L 1 RA 94/03

Land
Berlin-Brandenburg
Sozialgericht
LSG Berlin-Brandenburg
Sachgebiet
Rentenversicherung
Abteilung
1
1. Instanz
SG Berlin (BRB)
Aktenzeichen
S 19 RA 4219/95 W01
Datum
2. Instanz
LSG Berlin-Brandenburg
Aktenzeichen
L 1 RA 94/03
Datum
3. Instanz
Bundessozialgericht
Aktenzeichen
-
Datum
-
Kategorie
Urteil
Die Berufung wird zurückgewiesen. Außergerichtliche Kosten sind nicht zu erstatten. Die Revision wird nicht zugelassen.

Tatbestand:

Im Streit steht die Rechtmäßigkeit eines Überführungsbescheides (Entgeltbescheides) der Beklagten und seiner Änderungen.

Der 1931 geborene Kläger gehörte in der Zeit vom November 1956 bis Juni 1967 und vom März 1971 bis Juni 1990 der freiwilligen zusätzlichen Altersversorgung für hauptamtliche Mitarbeiter des Staatsapparates (nach Anlage 1 Nr. 19 zu § 1 Abs. 2 Anspruchs- und Anwartschaftsüberführungsgesetz [AAÜG]) und vom 1. Juli 1967 bis 28. Februar 1971 der zusätzlichen Altersversorgung der technischen Intelligenz (Anlage 1 Nr. 1 zu § 1 Abs. 2 AAÜG) an.

Mit Überführungsbescheid vom 16. März 1995 stellte die Beklagte als Versorgungsträger für die Zusatzversorgungssysteme die Daten nach dem AAÜG fest.

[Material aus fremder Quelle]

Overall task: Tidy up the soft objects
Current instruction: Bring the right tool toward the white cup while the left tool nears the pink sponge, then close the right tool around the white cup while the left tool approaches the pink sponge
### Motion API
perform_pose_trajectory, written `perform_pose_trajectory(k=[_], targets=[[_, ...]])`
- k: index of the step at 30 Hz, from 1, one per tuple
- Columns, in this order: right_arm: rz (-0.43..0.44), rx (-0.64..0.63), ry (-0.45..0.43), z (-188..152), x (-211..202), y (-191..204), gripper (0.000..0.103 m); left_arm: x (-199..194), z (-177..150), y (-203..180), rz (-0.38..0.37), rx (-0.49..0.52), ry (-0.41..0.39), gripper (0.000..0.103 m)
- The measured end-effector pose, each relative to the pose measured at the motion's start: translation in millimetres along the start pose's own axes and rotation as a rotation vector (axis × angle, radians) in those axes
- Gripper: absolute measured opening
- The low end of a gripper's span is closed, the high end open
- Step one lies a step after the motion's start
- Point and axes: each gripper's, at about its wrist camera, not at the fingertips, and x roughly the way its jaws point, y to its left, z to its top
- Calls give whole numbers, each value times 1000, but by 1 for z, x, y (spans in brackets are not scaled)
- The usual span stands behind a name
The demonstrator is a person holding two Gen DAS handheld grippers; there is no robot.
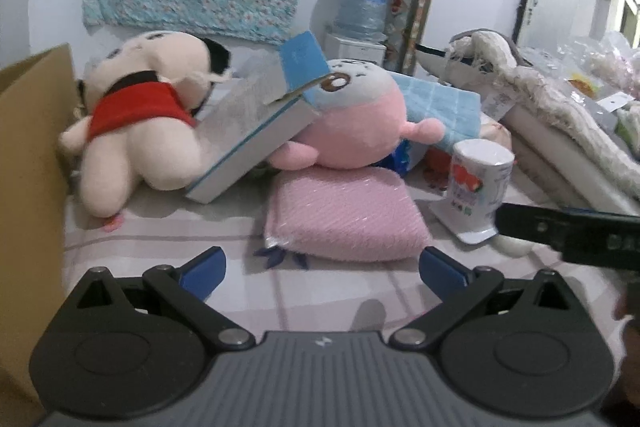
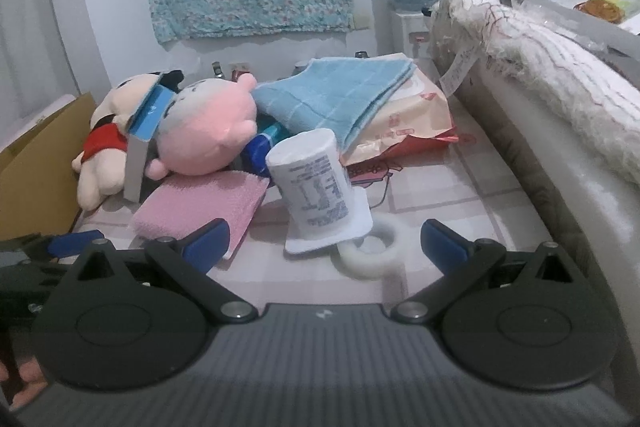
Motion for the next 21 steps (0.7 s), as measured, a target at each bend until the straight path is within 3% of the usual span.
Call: perform_pose_trajectory(k=[6, 12, 18, 21], targets=[[-34, 0, 17, 7, 31, -3, 102, 33, 11, -6, -29, 40, 77, 103], [-32, 3, 49, 9, 53, -5, 102, 48, 19, -13, -69, 82, 77, 103], [48, 15, 28, 18, 54, -3, 102, 47, 21, -14, -79, 97, 76, 103], [104, -46, -12, 30, 62, 12, 102, 45, 23, -11, -97, 95, 51, 103]])
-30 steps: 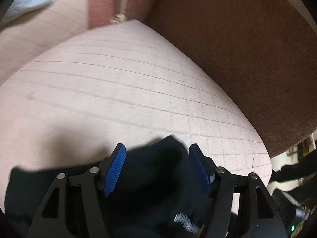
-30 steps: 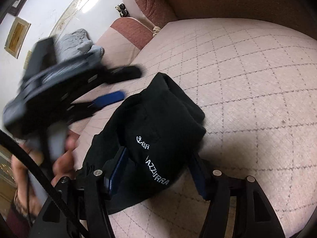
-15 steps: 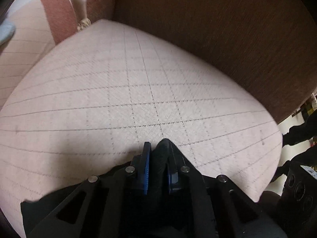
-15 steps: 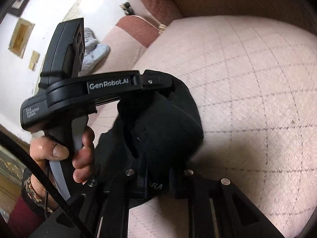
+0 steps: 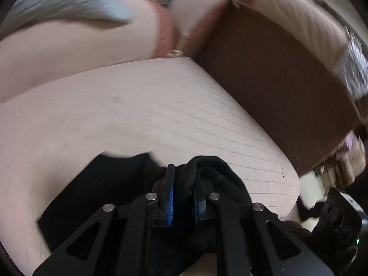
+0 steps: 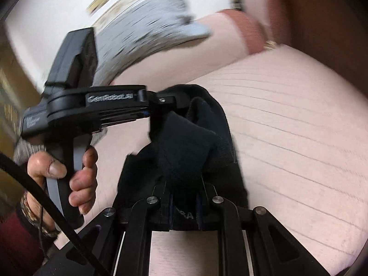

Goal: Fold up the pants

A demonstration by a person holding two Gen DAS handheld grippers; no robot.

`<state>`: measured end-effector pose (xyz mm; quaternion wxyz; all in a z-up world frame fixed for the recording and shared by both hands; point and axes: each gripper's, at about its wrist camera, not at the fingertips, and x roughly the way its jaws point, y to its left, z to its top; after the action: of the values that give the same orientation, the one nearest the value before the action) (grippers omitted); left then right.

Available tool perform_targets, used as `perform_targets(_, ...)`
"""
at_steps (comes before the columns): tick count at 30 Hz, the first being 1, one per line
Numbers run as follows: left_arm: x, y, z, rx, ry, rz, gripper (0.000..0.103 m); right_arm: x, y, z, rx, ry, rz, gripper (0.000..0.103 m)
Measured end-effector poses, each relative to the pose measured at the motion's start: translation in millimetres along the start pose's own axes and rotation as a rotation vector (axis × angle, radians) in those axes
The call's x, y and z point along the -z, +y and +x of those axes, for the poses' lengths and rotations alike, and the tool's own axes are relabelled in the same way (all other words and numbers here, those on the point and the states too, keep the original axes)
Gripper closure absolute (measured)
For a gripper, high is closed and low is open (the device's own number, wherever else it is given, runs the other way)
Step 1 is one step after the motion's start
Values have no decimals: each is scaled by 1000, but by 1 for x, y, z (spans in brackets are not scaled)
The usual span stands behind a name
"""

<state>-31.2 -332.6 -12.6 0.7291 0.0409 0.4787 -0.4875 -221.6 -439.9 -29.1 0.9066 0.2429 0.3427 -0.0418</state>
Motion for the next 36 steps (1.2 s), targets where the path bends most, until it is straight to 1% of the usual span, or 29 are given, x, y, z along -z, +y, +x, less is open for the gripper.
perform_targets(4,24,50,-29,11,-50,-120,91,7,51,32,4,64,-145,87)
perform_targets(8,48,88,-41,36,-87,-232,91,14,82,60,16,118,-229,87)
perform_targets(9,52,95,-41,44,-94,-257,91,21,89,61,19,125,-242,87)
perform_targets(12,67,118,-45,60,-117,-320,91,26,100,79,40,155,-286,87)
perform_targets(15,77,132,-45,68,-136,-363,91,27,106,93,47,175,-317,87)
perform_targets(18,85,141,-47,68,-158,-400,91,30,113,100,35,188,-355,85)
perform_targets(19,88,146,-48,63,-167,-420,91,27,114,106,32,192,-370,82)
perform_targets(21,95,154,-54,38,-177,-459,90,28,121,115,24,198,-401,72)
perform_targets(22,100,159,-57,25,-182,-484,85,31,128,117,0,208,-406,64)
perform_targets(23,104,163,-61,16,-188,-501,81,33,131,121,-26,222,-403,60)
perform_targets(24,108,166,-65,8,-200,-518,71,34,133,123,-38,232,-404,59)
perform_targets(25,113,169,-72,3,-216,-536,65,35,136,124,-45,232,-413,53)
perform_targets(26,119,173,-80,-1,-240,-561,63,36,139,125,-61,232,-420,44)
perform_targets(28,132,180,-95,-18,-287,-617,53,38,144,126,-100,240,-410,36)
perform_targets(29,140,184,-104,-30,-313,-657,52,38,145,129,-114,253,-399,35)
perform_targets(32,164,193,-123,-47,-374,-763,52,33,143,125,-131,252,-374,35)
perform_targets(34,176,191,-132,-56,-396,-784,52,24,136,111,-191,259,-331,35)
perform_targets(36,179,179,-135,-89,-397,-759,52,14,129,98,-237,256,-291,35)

Hiergegen erhob der Kläger mit Schreiben vom 28. März 1993 (richtig wohl: 1995) Widerspruch. Den Widerspruch wies die Beklagte mit Widerspruchsbescheid vom 1. Juni 1995 zurück. Wegen des genauen Inhalts der Bescheide wird auf diese verwiesen.

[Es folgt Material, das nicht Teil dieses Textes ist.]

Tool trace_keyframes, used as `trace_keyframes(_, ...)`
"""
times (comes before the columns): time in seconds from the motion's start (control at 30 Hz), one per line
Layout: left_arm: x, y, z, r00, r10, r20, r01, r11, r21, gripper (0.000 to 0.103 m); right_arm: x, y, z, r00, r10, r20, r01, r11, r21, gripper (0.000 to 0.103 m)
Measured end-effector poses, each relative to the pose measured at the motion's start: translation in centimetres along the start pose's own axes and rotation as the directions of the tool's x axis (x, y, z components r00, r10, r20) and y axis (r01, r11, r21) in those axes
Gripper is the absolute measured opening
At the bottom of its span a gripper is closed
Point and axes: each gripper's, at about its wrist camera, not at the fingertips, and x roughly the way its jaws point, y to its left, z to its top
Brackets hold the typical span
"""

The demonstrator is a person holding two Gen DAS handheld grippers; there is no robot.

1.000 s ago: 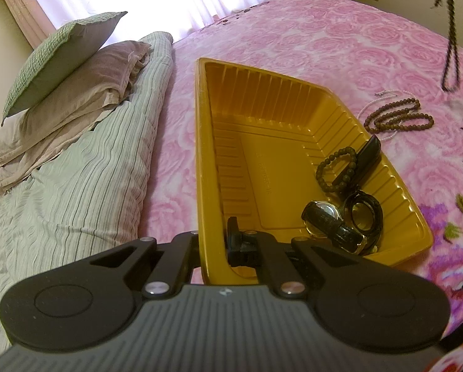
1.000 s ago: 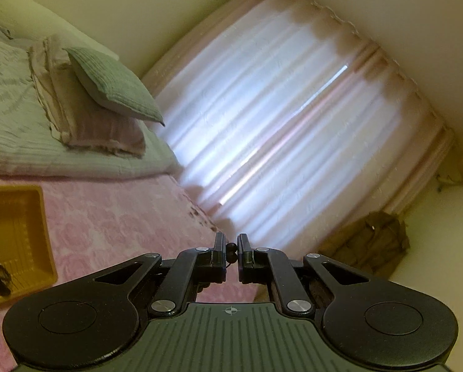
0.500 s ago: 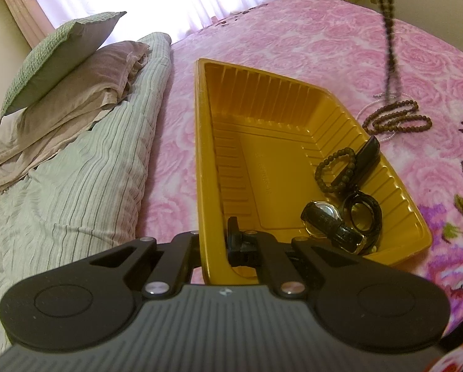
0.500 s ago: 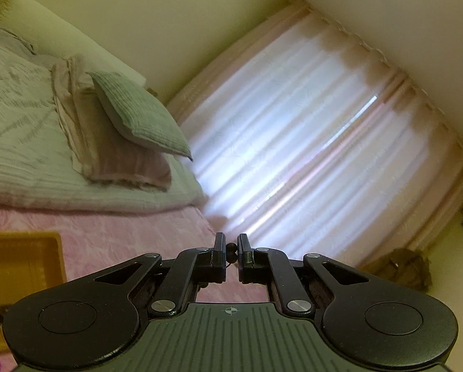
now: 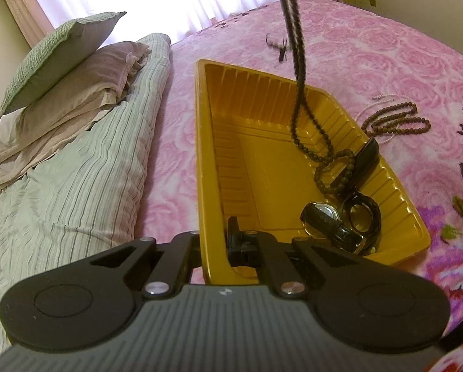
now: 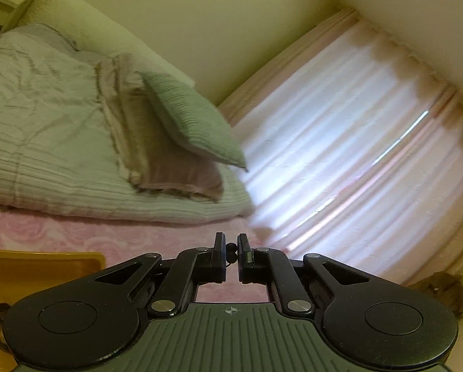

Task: Organize jewelry
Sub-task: 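Lower the necklace into the tray and open the right tool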

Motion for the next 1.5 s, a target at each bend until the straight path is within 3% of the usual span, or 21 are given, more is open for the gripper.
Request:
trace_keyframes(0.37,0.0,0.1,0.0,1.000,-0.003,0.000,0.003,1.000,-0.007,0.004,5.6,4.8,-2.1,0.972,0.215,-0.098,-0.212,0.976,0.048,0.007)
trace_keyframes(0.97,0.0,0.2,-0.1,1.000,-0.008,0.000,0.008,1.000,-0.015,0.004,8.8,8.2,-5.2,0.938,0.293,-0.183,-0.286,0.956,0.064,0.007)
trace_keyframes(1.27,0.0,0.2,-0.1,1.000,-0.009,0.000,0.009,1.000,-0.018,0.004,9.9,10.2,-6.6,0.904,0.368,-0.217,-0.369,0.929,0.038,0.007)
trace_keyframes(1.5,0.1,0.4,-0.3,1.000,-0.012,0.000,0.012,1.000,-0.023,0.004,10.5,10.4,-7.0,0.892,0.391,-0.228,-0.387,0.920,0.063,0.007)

Am 28. Juni 1995 hat der Kläger Klage beim Sozialgericht Berlin (SG) erhoben. Er hat die Entgeltbegrenzungen nach § 6 Abs. 2 und 3 AAÜG damaliger Fassung für verfassungswidrig gehalten. Die von ihm erzielten tatsächlichen Entgelte seien in voller Höhe als berücksichti-gungsfähig festzustellen. Am 21. Januar 1997 hat die Beklagte einen neuen Überführungsbescheid aufgrund der Rechtslage ab 01.01.1997 gemäß dem Gesetz zur Änderung und Ergänzung des AAÜG (AAÜG–ÄndG) erlassen, ohne auf dessen Verhältnis zum vorangegangenen einzugehen. Am 13. November 2001 hat sie einen Ergänzungsbescheid zum Bescheid vom 21. Januar 1997 erlassen, wonach dessen Feststellungen für Leistungszeiträume ab 01.01.1997 erweitert würden auf Leistungszeiträume bereits ab 01.07.1993. Der Bescheid ergehe zur Umsetzung des Zweiten Gesetzes zur Änderung und Ergänzung des Anspruchs- und Anwartschaftsüberführungsänderungsgesetzes (2. AAÜG–ÄndG).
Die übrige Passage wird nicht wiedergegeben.